Benin : vider le dossier Madougou

Cela fait plus de trois mois et demi, que l’opposante béninoise, Reckya Madougou, croupit dans une cellule de la maison d’arrêt d’Akpro-Missérété, à la périphérie de Porto-Novo. Depuis le 3 mars, la candidate du parti Les Démocrates, principale formation politique de l’opposition, est poursuivie par la justice de son pays pour « association de malfaiteurs et financement du terrorisme ». Elle est accusée d’avoir financé un projet de meurtre de deux hommes politiques dans sa ville natale, Parakou, dans le but, selon le procureur, « de provoquer la terreur, le chaos et parvenir à faire suspendre le processus électoral ».

Depuis lors, c’est la descente aux enfers pour l’ex-ministre de l’ancien président béninois Thomas Yayi Boni. En effet, la protégée de l’ex-chef d’Etat est perçue comme la véritable bête noire du pouvoir en place. Sa candidature à l’élection présidentielle du 11 avril dernier avait été officiellement invalidée par la Commission électorale, faute d’avoir recueilli les 16 parrainages d’élus requis par la loi. Les déboires actuels de dame Madougou sont-ils l’aboutissement d’une machination politique orchestrée par le pouvoir en place ou la résultante de la turpitude d’une opposante aux grandes ambitions ?

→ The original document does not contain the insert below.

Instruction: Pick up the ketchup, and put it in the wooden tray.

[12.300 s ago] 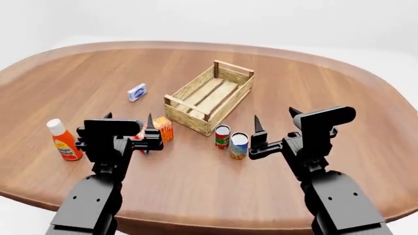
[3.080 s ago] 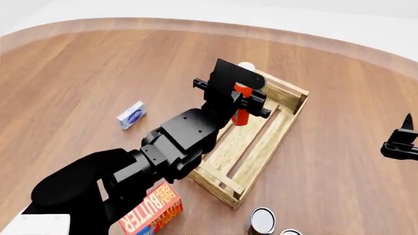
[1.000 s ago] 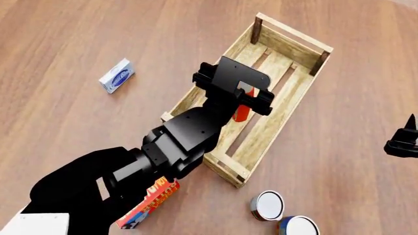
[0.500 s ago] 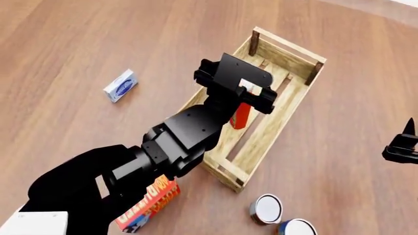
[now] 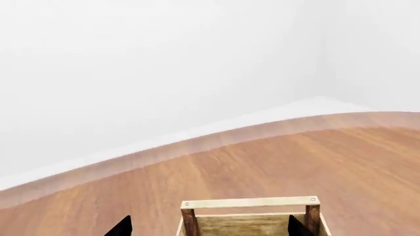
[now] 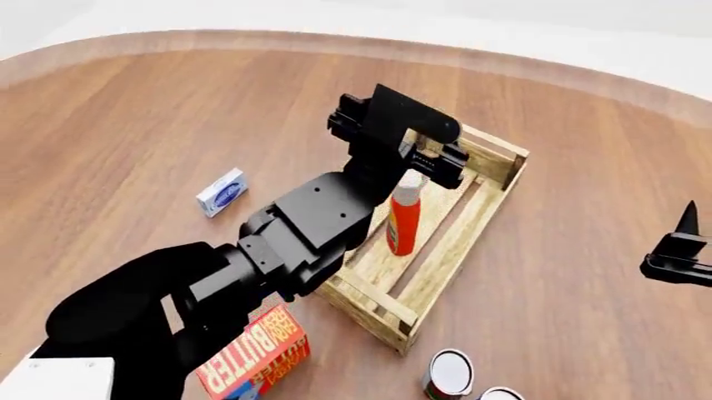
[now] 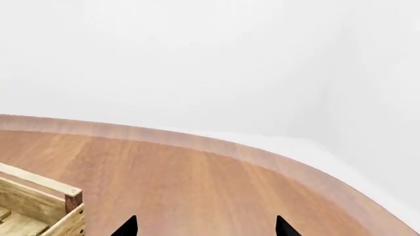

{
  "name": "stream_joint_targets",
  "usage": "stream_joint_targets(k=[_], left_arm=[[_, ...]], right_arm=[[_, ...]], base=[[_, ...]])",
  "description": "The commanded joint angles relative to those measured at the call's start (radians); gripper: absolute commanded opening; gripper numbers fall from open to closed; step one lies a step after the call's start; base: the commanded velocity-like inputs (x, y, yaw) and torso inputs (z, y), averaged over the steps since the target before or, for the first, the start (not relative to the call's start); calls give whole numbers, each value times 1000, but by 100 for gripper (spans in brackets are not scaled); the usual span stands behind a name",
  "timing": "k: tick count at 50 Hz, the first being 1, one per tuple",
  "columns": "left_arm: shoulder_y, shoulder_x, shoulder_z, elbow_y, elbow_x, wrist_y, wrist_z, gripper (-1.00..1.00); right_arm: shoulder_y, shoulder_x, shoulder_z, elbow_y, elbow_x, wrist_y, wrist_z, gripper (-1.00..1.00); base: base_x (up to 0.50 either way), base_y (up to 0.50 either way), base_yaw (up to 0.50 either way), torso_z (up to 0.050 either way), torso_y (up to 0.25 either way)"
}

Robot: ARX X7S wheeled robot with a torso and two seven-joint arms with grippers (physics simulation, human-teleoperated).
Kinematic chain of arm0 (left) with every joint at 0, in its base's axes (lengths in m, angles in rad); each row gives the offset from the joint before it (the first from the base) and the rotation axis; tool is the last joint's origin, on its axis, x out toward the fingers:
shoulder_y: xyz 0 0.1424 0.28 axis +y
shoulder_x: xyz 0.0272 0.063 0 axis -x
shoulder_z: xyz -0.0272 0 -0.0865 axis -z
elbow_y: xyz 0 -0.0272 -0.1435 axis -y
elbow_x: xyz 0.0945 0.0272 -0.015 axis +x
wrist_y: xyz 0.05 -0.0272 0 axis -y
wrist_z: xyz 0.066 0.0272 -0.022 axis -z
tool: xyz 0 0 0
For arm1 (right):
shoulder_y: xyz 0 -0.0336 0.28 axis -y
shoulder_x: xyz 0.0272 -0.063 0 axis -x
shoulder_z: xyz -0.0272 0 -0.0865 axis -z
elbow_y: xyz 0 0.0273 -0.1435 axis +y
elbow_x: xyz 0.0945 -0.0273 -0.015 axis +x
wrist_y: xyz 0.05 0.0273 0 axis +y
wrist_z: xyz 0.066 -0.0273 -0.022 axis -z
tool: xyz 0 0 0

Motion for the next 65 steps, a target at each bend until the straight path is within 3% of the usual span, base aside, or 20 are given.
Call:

En tous les cas, Reckya Madougou continue de clamer son innocence et nie connaître le colonel Touré, un gendarme à la retraite, présenté comme celui qui aurait dû être l’exécutant du crime. Les autorités judiciaires de leur côté, poursuivent leurs investigations. Elles explorent plusieurs pistes à l’effet de percer le mystère des fonds de la campagne de Mme Madougou. Des autorités togolaises et un homme d’affaires burkinabè sont soupçonnés d’être la « vache laitière » de l’ancienne conseillère en communication du président Faure Gnassingbé Eyadéma.

C’est donc une bataille judiciaire palpitante qui est en cours. Pour quand ? Mystère et boule de gomme, car aucune date n’a encore été programmée ? Néanmoins depuis sa cellule, l’ancienne ministre de la Justice organise sa défense à travers des notes et éléments de langage à l’attention de ses avocats. A propos, ces derniers ont décidé de donner de la voix. Une plainte a été déposée, le lundi 21 juin, par leurs soins. A travers cette citation, la défense de l’opposante entend dénoncer certains faits, dont elle est victime. A commencer par son arrestation qui, à leurs yeux, reste arbitraire et confine leur client à la séquestration.

Ces derniers temps, ses avocats pointent du doigt les conditions difficiles de sa détention. Les visites hebdomadaires de sa mère, âgée de 71 ans, seule personne autorisée à lui apporter des repas, ont été réduites de cinq à trois. Quatre personnels de prison, suspectés de bienveillance à son égard, ont été relevés de leurs fonctions. Après une fouille nocturne de sa cellule, le 15 avril, tout ce qui pouvait soulager l’opposante de son incarcération a été supprimé. Il s’agit, entre autres, de réfrigérateur, de ventilateur et de radio. Ces conditions « inhumaines » dont elle est victime, tout comme celles subies par la centaine de détenus d’opinion (blogueurs, militants, manifestants, politiques…) ont été dénoncées par des ONG de défenses des droits de l’homme comme Amnesty International et Freedom House.

De tels acharnements laissent présager une volonté de pousser à bout les prévenus à l’effet de les induire en erreur. Si tel est le cas, cela n’honore guère le pays de Patrice Talon autrefois réputé pour ses valeurs démocratiques. Pourquoi la justice béninoise traine-t-elle les pas dans le dossier Madougou ? Dans ces conditions, plus le suspense s’éternise, plus les rangs de ceux qui pensent à la thèse d’une cabale politique contre une opposante vont grossir. Les autorités judicaires gagneraient donc à rendre une justice impartiale dans cette affaire, car si l’objectif recherché était simplement d’écarter un adversaire encombrant, cela pourrait produire un effet indésirable. C’est-à-dire contribuer à créer un héros. L’ex-président Laurent Gbagbo, rentré au bercail à la suite de son acquittement par la CPI, après 10 ans de détention à La Haye en est une parfaite illustration.